### [Assignment]
Each record must be written out again exactly. Skip any picture it contains.

=== Available data ===

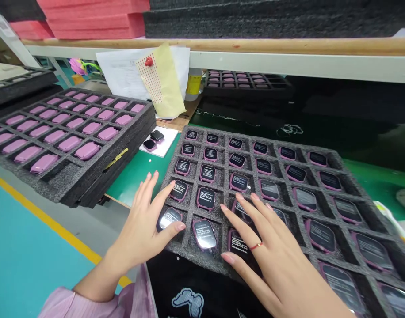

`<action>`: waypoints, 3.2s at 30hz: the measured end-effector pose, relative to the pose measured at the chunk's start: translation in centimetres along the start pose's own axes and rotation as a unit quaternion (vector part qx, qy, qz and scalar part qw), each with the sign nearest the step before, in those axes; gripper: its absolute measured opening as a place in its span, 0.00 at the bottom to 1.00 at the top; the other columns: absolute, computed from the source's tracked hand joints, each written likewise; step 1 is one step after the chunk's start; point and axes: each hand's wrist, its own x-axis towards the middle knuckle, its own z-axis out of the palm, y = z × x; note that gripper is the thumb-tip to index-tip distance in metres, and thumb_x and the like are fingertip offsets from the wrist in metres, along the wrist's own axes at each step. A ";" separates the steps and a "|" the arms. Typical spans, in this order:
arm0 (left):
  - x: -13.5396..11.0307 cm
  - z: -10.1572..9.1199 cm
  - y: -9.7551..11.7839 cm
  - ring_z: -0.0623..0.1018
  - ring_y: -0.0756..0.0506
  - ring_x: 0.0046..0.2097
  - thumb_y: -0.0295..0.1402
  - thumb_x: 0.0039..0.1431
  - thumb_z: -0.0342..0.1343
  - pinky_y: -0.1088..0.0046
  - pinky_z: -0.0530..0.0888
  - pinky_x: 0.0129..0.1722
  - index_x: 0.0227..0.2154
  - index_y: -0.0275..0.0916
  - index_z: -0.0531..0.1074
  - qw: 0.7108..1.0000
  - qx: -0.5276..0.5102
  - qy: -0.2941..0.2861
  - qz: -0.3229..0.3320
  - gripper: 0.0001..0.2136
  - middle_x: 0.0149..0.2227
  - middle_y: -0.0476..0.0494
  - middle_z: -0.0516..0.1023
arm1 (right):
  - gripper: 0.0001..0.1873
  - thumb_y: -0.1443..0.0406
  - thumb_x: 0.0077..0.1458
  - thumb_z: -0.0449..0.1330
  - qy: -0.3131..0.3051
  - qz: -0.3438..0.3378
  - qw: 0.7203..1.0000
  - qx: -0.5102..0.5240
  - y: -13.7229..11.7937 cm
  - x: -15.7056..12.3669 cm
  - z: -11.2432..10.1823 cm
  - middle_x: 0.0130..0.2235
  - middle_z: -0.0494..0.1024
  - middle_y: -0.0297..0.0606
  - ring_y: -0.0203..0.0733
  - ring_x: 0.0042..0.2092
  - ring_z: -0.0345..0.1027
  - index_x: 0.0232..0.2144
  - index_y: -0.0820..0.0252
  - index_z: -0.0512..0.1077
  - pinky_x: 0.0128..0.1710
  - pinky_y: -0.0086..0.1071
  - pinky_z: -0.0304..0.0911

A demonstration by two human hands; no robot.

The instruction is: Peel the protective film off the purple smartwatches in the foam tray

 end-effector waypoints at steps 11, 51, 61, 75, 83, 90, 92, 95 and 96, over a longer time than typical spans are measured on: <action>4.1 -0.6 -0.4 0.51 0.38 0.72 0.57 0.66 0.43 0.50 0.56 0.68 0.69 0.48 0.52 0.994 -0.051 -0.069 -0.060 0.33 0.72 0.40 0.49 | 0.35 0.48 0.68 0.43 -0.069 0.010 0.997 0.026 4.8 5.1 2.1 0.67 0.61 0.58 0.64 0.69 0.49 0.66 0.63 0.61 0.63 0.61 0.58; 12.8 -0.7 0.8 0.75 0.29 0.57 0.56 0.66 0.40 0.50 0.73 0.51 0.70 0.45 0.48 0.985 0.094 -0.107 -0.101 0.35 0.61 0.30 0.66 | 0.37 0.45 0.66 0.47 -0.078 0.057 0.994 0.056 10.5 12.4 3.5 0.68 0.59 0.55 0.62 0.71 0.46 0.65 0.63 0.62 0.67 0.60 0.48; 14.9 -0.6 0.8 0.71 0.30 0.61 0.57 0.65 0.40 0.53 0.71 0.53 0.70 0.42 0.47 0.987 0.099 -0.098 -0.084 0.37 0.62 0.29 0.67 | 0.38 0.46 0.66 0.47 -0.074 0.077 0.993 0.053 12.2 14.0 4.4 0.67 0.60 0.59 0.64 0.70 0.48 0.66 0.69 0.60 0.67 0.59 0.49; 18.9 0.7 0.1 0.76 0.29 0.55 0.59 0.65 0.37 0.54 0.73 0.48 0.70 0.46 0.47 0.981 0.136 -0.097 -0.100 0.36 0.59 0.28 0.68 | 0.35 0.47 0.66 0.47 -0.050 0.086 0.993 0.056 12.6 16.3 5.3 0.68 0.60 0.55 0.62 0.70 0.48 0.64 0.63 0.64 0.67 0.57 0.48; 18.7 0.7 0.0 0.77 0.28 0.54 0.58 0.66 0.35 0.53 0.73 0.46 0.71 0.44 0.40 0.984 0.123 -0.082 -0.102 0.37 0.61 0.27 0.67 | 0.34 0.47 0.67 0.45 -0.014 0.138 0.989 0.048 16.5 10.8 3.0 0.66 0.64 0.52 0.60 0.69 0.51 0.64 0.60 0.64 0.66 0.59 0.51; 18.8 0.7 -0.4 0.75 0.30 0.57 0.55 0.67 0.33 0.56 0.73 0.48 0.71 0.41 0.42 0.985 0.116 -0.078 -0.102 0.36 0.63 0.28 0.66 | 0.33 0.49 0.66 0.44 0.034 0.267 0.962 0.035 21.8 1.5 0.0 0.63 0.69 0.53 0.60 0.67 0.57 0.63 0.62 0.65 0.64 0.60 0.57; 18.8 0.8 -0.5 0.75 0.31 0.58 0.56 0.67 0.33 0.56 0.73 0.48 0.71 0.40 0.43 0.984 0.122 -0.080 -0.100 0.36 0.64 0.28 0.65 | 0.34 0.47 0.63 0.48 0.035 0.313 0.948 0.049 22.6 -1.5 -0.6 0.61 0.72 0.51 0.60 0.64 0.63 0.61 0.62 0.67 0.63 0.57 0.60; 18.9 0.8 -0.4 0.75 0.30 0.58 0.57 0.67 0.33 0.55 0.74 0.49 0.71 0.41 0.44 0.982 0.137 -0.084 -0.097 0.36 0.64 0.27 0.66 | 0.34 0.46 0.59 0.51 0.009 0.372 0.925 0.082 22.7 -5.1 -1.4 0.54 0.79 0.49 0.62 0.54 0.74 0.56 0.62 0.71 0.55 0.55 0.69; 19.0 0.8 -0.3 0.75 0.30 0.58 0.57 0.67 0.33 0.54 0.74 0.49 0.71 0.41 0.45 0.981 0.144 -0.085 -0.096 0.36 0.64 0.27 0.66 | 0.33 0.47 0.59 0.50 -0.004 0.390 0.916 0.091 22.5 -5.9 -1.8 0.52 0.81 0.48 0.61 0.51 0.77 0.55 0.62 0.72 0.52 0.54 0.72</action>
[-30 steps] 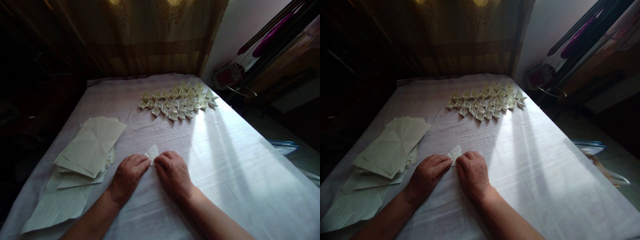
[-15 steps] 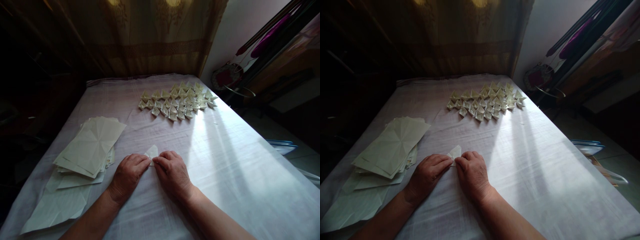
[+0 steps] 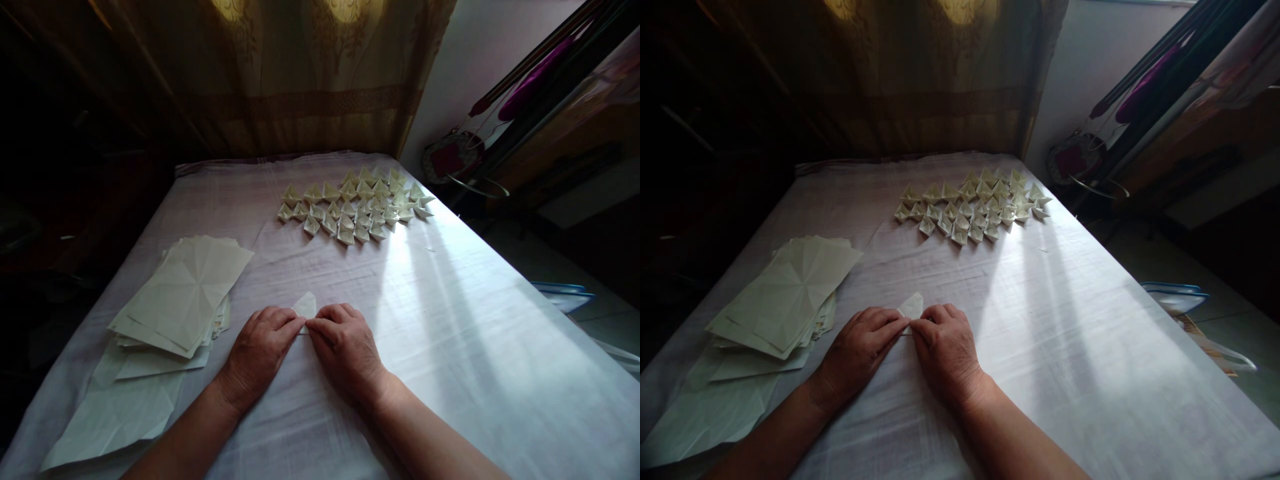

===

### [Task answer]
`<action>`: waypoints, 3.2s at 30hz: the measured end-effector pose, relative to the pose measured at the chunk's start: translation in centimetres along the start pose's own axes and rotation as a unit quaternion (vector part qx, qy, qz and scalar part qw), each with the sign nearest the step before, in those axes; gripper: its absolute measured opening as a place in its span, 0.00 at the bottom to 1.00 at the top; the other columns: absolute, computed from the source's tracked hand joints, each written likewise; step 1 is one step after the chunk's start; point and axes: each hand's wrist, its own x-axis towards the middle knuckle, its own z-axis out of the palm, y = z × x; note that gripper is the thumb-tip to index-tip distance in metres, and thumb_x and the like are fingertip offsets from the wrist in metres, along the wrist's own axes at each step. A ";" separates the steps and a "|" the arms. Typical spans, in this order:
arm0 (left):
  - x: -13.5396..11.0307 cm
  - z: -10.1572..9.1199 cm
  - y: -9.7551..11.7839 cm
  - ring_z: -0.0623..0.1018
  - ring_y: -0.0756..0.0506
  - ring_x: 0.0046..0.2097
  - thumb_y: -0.0295..0.1402
  - thumb_x: 0.0039..0.1431
  - thumb_z: -0.0342..0.1343
  - pinky_y: -0.1088..0.0046
  - pinky_z: -0.0530..0.0888
  - pinky_x: 0.0129..0.1722
  - index_x: 0.0227..0.2154
  - index_y: -0.0275..0.0916
  - index_z: -0.0531..0.1074
  - qw: 0.7108..1.0000
  - qx: -0.5276..0.5102
  - qy: -0.2941..0.2861
  - qz: -0.3229..0.3320
  - gripper: 0.0001..0.2136
  - middle_x: 0.0149..0.2227
  - middle_y: -0.0476..0.0494
  - middle_z: -0.0516..0.1023
arm1 (right):
  - gripper: 0.0001..0.1873
  - thumb_y: -0.1443..0.0406
  - thumb_x: 0.0077..0.1458
  - thumb_z: -0.0449..0.1330
  - qy: -0.3131..0.3051
  - qz: -0.3438..0.3378
  - qw: 0.7203..1.0000
  - qx: -0.5102..0.5240
  - y: -13.7229..11.7937 cm
  - x: -15.7056..12.3669 cm
  - z: -11.2432..10.1823 cm
  - middle_x: 0.0130..0.2235
  - middle_z: -0.0494..0.1024
  - middle_y: -0.0297..0.0606
  - ring_y: -0.0203..0.0733
  - ring_x: 0.0042..0.2092
  - ring_z: -0.0345..0.1027
  - index_x: 0.0232..0.2144
  - index_y: -0.0820..0.0252
  - index_z: -0.0512..0.1077
  - pinky_x: 0.0128..0.1710
  - pinky_y: -0.0086..0.1071
  - pinky_z: -0.0304..0.0911

A demonstration by two human hands; no robot.

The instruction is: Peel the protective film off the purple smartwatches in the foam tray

 end-effector waypoints at steps 11, 51, 61, 75, 83, 90, 92, 95 and 96, over a longer time than typical spans are measured on: <action>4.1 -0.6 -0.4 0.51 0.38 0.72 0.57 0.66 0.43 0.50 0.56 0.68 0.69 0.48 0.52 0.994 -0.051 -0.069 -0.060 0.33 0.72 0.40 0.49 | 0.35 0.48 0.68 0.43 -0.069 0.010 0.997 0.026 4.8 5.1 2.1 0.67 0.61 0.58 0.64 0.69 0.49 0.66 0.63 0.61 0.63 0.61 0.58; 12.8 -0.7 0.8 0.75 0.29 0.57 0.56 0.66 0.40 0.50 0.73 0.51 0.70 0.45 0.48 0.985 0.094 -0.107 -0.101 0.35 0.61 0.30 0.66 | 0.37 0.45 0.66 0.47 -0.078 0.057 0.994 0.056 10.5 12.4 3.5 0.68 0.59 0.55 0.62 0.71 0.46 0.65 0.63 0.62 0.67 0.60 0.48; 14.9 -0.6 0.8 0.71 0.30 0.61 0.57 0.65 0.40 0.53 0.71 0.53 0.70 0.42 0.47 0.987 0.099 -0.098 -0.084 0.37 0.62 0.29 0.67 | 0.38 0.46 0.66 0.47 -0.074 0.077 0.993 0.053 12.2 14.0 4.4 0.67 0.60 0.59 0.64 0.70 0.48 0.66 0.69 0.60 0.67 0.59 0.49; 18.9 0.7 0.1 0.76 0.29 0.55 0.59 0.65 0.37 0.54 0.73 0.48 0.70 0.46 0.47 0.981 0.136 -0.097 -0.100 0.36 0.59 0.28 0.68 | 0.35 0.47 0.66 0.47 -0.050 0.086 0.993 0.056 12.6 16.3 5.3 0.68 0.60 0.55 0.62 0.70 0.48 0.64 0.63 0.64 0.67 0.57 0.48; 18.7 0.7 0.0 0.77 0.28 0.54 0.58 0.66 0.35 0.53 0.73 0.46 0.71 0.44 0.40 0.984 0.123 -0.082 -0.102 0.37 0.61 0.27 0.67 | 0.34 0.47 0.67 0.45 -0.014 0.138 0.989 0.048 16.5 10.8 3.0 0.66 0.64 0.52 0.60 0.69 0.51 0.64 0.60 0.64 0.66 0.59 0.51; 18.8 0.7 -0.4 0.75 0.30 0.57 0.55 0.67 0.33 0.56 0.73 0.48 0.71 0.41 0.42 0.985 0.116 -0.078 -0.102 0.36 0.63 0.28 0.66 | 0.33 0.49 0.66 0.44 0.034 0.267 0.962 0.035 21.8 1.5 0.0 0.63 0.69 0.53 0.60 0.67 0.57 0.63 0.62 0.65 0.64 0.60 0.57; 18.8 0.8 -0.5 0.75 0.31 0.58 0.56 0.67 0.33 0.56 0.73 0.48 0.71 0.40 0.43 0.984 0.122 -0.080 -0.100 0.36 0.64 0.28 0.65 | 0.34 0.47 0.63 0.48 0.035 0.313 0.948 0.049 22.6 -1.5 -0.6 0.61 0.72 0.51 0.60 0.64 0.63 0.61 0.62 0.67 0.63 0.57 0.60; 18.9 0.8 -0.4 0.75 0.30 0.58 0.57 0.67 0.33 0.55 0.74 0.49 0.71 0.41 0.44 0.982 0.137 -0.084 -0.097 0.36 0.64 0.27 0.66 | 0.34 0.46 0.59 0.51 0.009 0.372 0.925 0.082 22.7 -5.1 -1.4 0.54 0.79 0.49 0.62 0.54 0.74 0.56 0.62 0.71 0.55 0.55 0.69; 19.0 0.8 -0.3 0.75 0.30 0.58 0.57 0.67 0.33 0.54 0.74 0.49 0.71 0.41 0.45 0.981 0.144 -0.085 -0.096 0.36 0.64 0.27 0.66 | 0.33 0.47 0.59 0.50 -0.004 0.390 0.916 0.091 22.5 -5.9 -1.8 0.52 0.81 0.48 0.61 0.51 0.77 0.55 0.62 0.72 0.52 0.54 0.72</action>
[-30 steps] 
[-15 steps] 
[+0 steps] 

What has been written completes the answer.